## [What you are asked to do]
Please quote exactly the lines below from the line containing "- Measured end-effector" to the line containing "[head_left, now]", both lines included, and nothing else.

## [Exercise data]

· · · · ·

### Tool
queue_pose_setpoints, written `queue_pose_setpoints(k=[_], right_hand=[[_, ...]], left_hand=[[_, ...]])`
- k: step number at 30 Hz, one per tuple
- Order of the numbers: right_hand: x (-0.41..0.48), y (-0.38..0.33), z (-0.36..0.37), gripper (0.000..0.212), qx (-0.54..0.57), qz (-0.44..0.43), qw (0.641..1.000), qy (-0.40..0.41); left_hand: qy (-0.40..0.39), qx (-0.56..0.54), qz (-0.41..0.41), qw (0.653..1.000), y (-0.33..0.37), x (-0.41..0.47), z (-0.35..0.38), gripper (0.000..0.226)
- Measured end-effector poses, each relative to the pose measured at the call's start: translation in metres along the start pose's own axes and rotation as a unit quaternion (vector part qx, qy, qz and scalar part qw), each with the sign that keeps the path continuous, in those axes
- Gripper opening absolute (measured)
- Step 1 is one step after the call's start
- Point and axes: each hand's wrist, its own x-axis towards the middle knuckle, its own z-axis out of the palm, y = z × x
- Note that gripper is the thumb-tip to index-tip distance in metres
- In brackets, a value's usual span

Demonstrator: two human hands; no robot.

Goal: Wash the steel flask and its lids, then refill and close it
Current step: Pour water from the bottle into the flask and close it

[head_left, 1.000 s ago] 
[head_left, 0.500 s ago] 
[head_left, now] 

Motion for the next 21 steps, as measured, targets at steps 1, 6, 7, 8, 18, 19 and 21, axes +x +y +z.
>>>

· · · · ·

## [Exercise answer]
- Measured end-effector poses, each relative to the pose measured at the call's start: translation in metres along the start pose's own axes and rotation as a unit quaternion (vector part qx, qy, qz and scalar part qw), each with the sign that keeps the path continuous, in those axes
- Gripper opening absolute (measured)
- Step 1 is one step after the call's start
- Point and axes: each hand's wrist, its own x-axis towards the middle knuckle, its own z-axis out of the palm, y = z × x
- Note that gripper is the thumb-tip to index-tip distance in metres
- In brackets, a value's usual span

Demonstrator: two human hands; no robot.

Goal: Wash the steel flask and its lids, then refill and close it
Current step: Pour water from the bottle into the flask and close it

[head_left, 1.000 s ago] 
[head_left, 0.500 s ago] 
[head_left, now] 

With this, the exercise is finished.